(Dataset entries)
=-=-=-=-=
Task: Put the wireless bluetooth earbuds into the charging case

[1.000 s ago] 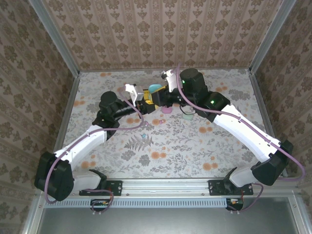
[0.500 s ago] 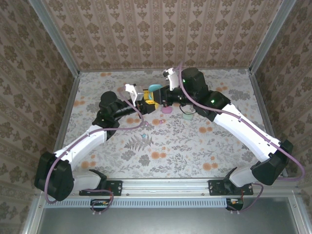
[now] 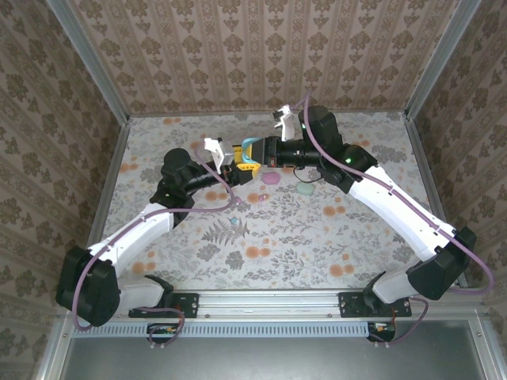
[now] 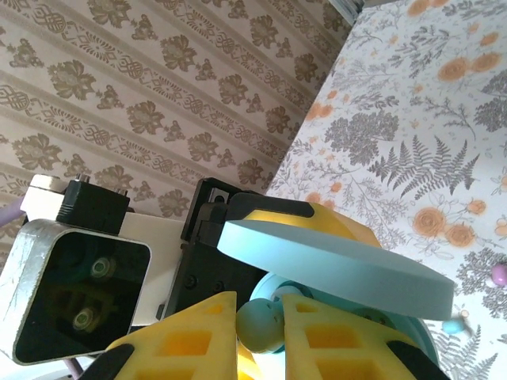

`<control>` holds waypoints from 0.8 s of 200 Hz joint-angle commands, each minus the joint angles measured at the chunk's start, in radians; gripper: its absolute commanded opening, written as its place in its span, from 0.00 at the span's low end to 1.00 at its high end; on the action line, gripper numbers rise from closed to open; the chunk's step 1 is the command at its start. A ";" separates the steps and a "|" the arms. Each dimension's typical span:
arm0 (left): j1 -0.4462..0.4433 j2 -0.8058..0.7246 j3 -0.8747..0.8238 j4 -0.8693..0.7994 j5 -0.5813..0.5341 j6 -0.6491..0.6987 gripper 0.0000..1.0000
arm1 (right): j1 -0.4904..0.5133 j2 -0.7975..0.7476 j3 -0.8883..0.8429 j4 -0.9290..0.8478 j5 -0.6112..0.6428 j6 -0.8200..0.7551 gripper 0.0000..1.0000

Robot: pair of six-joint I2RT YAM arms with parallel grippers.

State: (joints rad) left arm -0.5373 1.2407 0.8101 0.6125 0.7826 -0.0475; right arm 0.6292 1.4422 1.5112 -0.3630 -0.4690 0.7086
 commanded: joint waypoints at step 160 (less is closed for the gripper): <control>-0.009 -0.027 0.028 -0.009 0.008 0.083 0.34 | -0.024 0.027 0.057 -0.067 -0.103 0.130 0.19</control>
State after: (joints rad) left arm -0.5373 1.2388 0.8104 0.5747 0.7822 0.0231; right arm 0.6083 1.4574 1.5326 -0.3962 -0.5331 0.8192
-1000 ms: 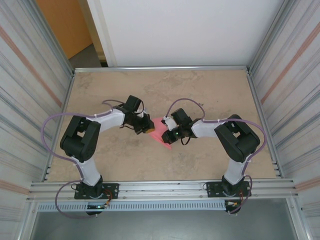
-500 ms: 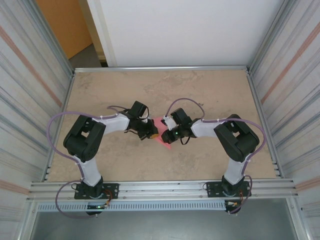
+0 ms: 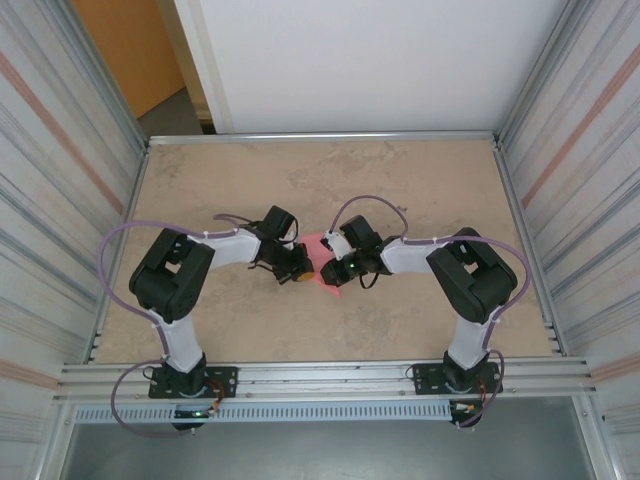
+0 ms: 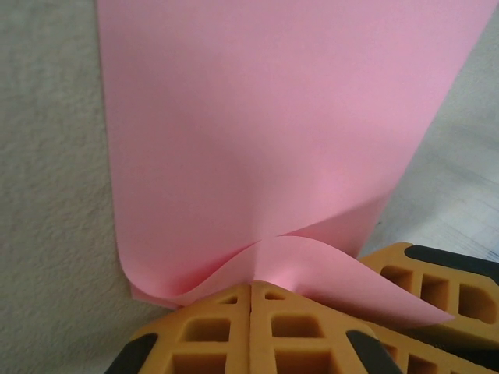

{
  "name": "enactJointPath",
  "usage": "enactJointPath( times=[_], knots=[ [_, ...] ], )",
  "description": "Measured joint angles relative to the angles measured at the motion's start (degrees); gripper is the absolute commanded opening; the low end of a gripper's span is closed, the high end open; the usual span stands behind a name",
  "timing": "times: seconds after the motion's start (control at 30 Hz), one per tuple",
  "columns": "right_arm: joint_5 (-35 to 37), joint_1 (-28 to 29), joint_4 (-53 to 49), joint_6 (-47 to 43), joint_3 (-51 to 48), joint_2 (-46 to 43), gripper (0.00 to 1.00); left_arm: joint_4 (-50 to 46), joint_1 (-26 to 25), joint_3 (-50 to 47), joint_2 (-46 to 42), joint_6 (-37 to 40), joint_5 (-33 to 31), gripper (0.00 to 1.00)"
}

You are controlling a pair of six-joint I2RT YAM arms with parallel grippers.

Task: Fold a paper plane with a square sheet of paper (pick it up from the middle)
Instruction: Third fold the triangle at the center of the table.

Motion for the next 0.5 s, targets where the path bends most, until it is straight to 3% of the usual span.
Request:
enactJointPath(
  times=[0.3,0.5],
  knots=[
    [1.9,-0.3,-1.0,4.1,0.0,-2.0,0.37,0.0,0.0,0.0,0.0,0.0,-0.3,0.0],
    [6.9,-2.8,-4.0,9.7,-1.8,-8.8,0.34,0.2,0.0,-0.1,0.0,0.0,-0.3,0.0]
  ],
)
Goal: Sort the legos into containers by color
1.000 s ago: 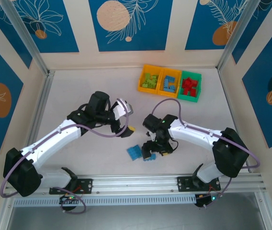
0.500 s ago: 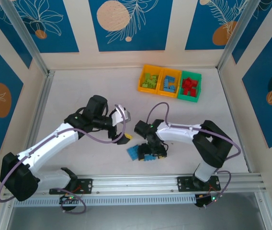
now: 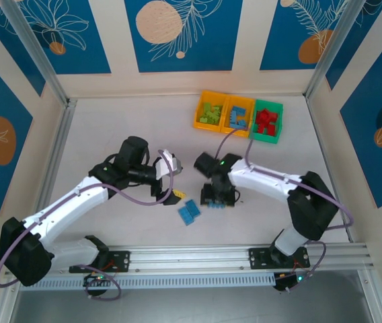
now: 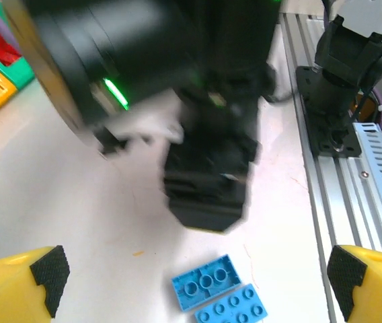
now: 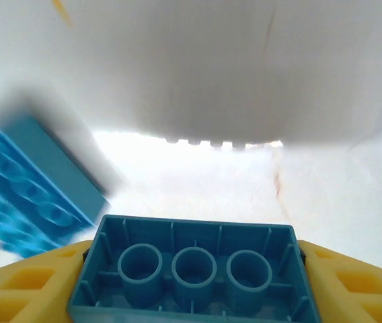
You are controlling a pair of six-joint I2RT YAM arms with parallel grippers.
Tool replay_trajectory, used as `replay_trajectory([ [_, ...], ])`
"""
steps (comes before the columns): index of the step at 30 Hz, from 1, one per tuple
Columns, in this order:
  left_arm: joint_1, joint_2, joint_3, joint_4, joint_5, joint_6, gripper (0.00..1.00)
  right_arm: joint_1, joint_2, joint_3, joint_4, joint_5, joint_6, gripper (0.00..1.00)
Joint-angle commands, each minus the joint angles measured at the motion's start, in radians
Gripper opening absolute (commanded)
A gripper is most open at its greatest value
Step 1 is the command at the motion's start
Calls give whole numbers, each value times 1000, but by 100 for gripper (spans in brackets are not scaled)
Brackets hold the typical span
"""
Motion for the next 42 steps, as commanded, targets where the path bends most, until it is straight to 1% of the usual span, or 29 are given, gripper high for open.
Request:
replay_trajectory([
  [1,12,18,7,79,-1,8,100,-170,4,135,26,45,-37,53],
  [3,12,27,7,106,-35,-2,100,-268,80,235,57,39,-60,53],
  [5,12,30,11,124,-98,-22,100,-345,188,385,53,28,-83,52],
  [8,15,30,18,129,-228,-66,100,-412,354,597,33,50,-135,52],
  [10,19,35,33,127,-303,-112,100,-454,462,747,-4,44,-138,52],
  [14,31,47,66,108,-354,-197,100,-513,628,987,-53,57,-138,51],
  [15,37,47,66,118,-359,-231,100,-524,660,1037,-54,58,-144,51],
  [19,51,71,92,116,-443,-385,100,-570,781,1240,-98,50,-143,51],
  [22,55,96,116,105,-462,-414,100,-604,857,1363,-126,13,-141,54],
  [25,55,122,145,86,-535,-458,100,-630,890,1438,-136,-19,-147,61],
  [27,57,147,173,54,-548,-462,100,-644,887,1449,-126,-35,-150,68],
  [30,58,184,209,17,-483,-457,100,-665,883,1466,-104,-107,-159,81],
  [31,58,195,219,12,-456,-468,100,-669,883,1480,-106,-130,-163,87],
  [32,58,205,224,13,-432,-483,100,-671,882,1493,-112,-145,-164,90],
  [34,56,225,233,15,-383,-512,100,-674,870,1517,-126,-184,-168,92],
  [38,35,255,254,-15,-375,-541,100,-679,800,1491,-165,-253,-157,92],
  [40,5,265,269,-57,-394,-531,100,-677,737,1421,-194,-306,-152,91],
  [42,-30,272,276,-89,-393,-509,100,-668,649,1312,-212,-368,-152,91],
])
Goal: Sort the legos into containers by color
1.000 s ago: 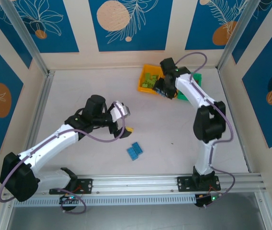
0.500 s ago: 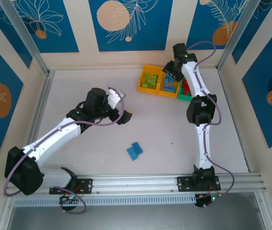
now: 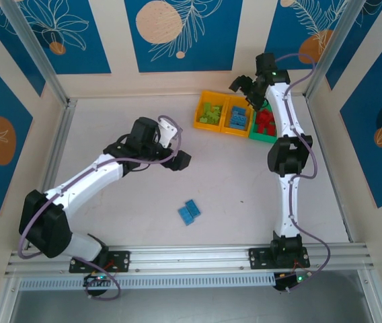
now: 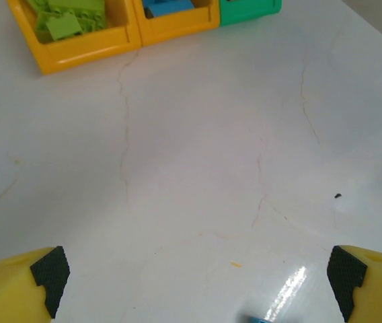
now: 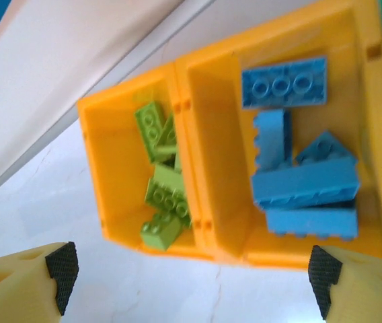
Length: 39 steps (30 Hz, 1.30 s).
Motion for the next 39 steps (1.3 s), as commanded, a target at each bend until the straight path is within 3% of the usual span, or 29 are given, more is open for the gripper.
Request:
replay_trajectory([
  [1,-63,14,39,-85,27,23,100,15,-196,-158,-80,-176,-12,91],
  [4,-125,37,36,-147,15,96,100,46,-353,-380,-79,-260,-68,90],
  [9,-201,89,5,-205,-48,163,100,61,-637,-754,-44,-251,-129,92],
  [16,-294,266,101,-331,-46,154,100,69,-889,-1057,-54,-263,-153,94],
  [22,-327,390,177,-389,-111,90,99,60,-952,-1171,-79,-257,-172,94],
  [27,-361,460,216,-447,-155,122,96,60,-952,-1168,-96,-241,-196,94],
  [39,-388,516,224,-505,-225,148,65,55,-959,-1181,-107,-236,-216,94],
])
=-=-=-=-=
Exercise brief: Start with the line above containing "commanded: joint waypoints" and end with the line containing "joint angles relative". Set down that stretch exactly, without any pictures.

Reply:
 commanded: joint waypoints at step 160 (less is closed for the gripper): <control>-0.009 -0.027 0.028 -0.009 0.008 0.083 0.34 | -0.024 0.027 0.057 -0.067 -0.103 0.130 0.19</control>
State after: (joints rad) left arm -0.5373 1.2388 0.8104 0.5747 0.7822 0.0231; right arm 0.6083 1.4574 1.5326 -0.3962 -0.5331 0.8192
-1000 ms: 
-500 ms: 
+0 ms: 
+0 ms: 

{
  "name": "enactJointPath",
  "usage": "enactJointPath( times=[_], knots=[ [_, ...] ], )",
  "description": "Measured joint angles relative to the angles measured at the motion's start (degrees); gripper is the absolute commanded opening; the low end of a gripper's span is closed, the high end open; the usual span stands behind a name",

That wraps up the answer.